APP 12 Access to personal information
The practice must, on request, provide a patient with access to their personal information within a reasonable time, unless an exception applies (see APP 6 above).
The practice is entitled to charge a ‘reasonable’ fee for access under the Privacy Act 1988 (Cth).
The Victorian Health Records Act 2001 (Vic) sets specified fees for access to medical records. Further information on these fees can be obtained from AMA Victoria.
Any refusal must be accompanied by written reasons and information on how the patient may lodge a complaint.
APP 13 Correction of personal information
A practice must take reasonable steps to ensure the personal information it holds is up to date, accurate, complete, relevant and not misleading. There is a positive obligation on practices to correct information where it is wrong.
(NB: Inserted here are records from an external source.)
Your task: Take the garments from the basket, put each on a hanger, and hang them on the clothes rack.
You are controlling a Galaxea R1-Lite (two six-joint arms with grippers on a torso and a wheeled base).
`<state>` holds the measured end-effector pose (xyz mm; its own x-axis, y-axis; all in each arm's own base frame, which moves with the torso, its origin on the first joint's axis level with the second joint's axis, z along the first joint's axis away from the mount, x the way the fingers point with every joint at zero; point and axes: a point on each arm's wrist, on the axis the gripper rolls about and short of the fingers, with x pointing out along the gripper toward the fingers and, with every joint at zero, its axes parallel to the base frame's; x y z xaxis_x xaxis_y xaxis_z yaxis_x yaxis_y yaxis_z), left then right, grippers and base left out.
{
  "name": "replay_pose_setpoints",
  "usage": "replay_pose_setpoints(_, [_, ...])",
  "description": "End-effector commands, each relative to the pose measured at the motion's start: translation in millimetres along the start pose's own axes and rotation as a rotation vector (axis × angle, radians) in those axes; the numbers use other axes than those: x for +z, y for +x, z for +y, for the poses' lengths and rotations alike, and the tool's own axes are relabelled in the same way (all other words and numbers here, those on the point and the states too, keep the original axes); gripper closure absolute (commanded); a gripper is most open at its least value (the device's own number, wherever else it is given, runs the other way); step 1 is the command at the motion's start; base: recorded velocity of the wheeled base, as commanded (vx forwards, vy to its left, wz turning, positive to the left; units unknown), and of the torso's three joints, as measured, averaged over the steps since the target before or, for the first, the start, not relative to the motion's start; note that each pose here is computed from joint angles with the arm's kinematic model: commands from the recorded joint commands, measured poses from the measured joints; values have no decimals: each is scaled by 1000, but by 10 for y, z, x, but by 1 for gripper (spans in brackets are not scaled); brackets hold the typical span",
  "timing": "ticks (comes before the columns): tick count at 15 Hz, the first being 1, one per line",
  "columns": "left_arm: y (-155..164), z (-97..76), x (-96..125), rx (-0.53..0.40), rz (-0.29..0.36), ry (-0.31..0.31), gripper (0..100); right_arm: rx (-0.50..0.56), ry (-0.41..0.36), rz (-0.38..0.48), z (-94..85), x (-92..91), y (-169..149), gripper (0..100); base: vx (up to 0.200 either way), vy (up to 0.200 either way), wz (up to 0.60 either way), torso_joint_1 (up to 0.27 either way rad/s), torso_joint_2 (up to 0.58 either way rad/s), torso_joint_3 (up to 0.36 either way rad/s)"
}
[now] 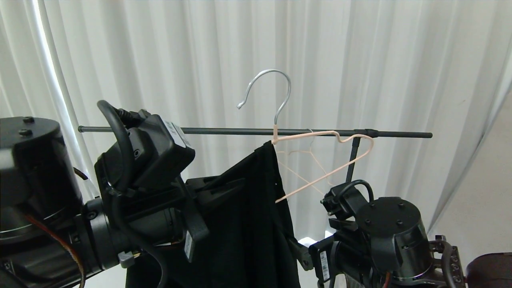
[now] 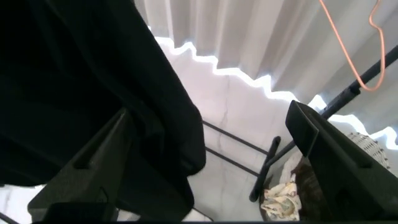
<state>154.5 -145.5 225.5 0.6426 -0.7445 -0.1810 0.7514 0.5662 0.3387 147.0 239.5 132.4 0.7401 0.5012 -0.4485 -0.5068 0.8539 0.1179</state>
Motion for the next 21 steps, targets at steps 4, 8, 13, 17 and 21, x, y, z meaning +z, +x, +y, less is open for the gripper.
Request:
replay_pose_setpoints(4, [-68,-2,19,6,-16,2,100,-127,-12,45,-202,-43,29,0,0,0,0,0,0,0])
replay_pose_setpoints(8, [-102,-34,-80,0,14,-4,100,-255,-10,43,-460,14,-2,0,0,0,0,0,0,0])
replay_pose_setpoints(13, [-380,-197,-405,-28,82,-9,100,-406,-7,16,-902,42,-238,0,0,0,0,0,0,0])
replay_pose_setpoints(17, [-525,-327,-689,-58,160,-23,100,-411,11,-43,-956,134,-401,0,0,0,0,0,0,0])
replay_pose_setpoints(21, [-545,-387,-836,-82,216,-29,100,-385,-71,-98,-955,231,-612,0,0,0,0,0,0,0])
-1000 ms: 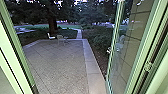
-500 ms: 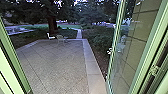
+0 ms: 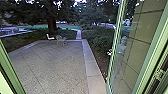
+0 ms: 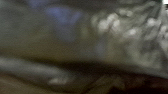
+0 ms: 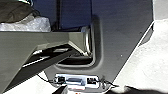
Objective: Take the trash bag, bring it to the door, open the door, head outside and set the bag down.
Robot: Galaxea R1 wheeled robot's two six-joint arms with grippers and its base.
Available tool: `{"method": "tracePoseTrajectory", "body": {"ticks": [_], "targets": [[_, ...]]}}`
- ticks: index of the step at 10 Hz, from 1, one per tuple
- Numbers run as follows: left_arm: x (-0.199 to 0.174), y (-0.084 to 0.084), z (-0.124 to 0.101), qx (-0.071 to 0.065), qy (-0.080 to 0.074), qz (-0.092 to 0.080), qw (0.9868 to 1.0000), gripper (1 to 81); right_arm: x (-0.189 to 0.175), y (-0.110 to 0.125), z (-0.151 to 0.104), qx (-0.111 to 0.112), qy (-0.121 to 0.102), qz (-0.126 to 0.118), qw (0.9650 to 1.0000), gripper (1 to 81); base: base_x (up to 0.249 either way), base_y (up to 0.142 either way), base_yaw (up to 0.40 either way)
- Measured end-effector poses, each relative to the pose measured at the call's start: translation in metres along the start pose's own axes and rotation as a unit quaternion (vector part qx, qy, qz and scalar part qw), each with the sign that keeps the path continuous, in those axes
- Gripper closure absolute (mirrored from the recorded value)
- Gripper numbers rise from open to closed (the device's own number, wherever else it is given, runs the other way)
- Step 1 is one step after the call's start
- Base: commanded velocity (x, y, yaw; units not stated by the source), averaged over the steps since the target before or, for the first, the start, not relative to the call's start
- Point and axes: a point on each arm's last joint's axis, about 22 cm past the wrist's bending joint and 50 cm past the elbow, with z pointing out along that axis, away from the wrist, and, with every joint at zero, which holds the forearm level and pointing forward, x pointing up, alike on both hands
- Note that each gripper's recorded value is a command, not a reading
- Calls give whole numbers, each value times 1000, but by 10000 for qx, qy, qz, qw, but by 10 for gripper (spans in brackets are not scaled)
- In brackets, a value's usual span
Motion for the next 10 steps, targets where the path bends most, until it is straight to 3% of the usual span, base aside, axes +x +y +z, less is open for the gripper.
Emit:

The practice must acknowledge a request for an amendment to their medical records, within a reasonable time. No charge can be made for the practice making the requested changes.
Example: Reception staff should confirm the contact details of the patient are up to date when they present for an appointment.
Health Records Act 2008 (VIC) obligations
In addition to the obligations imposed by the APPs under the Privacy Act 1988 (Cth), the Health Records Act 2008 (Vic) imposes 11 Health Privacy Principles (HPPs) which apply specifically to the collection, use, disclosure and handling of health information in Victoria.
The HPPs are substantially the same as the APPs and so it is not required to set them out separately. There are, however, two added obligations imposed by the HPPs that are not included in the APPs. These are:
- HPP 10 – a practice must provide a patient with information about their medical record if the practice is transferred, sold or closed.
- HPP 11 – a practice is required to transfer a patient’s health information to another health service provider upon request from the patient.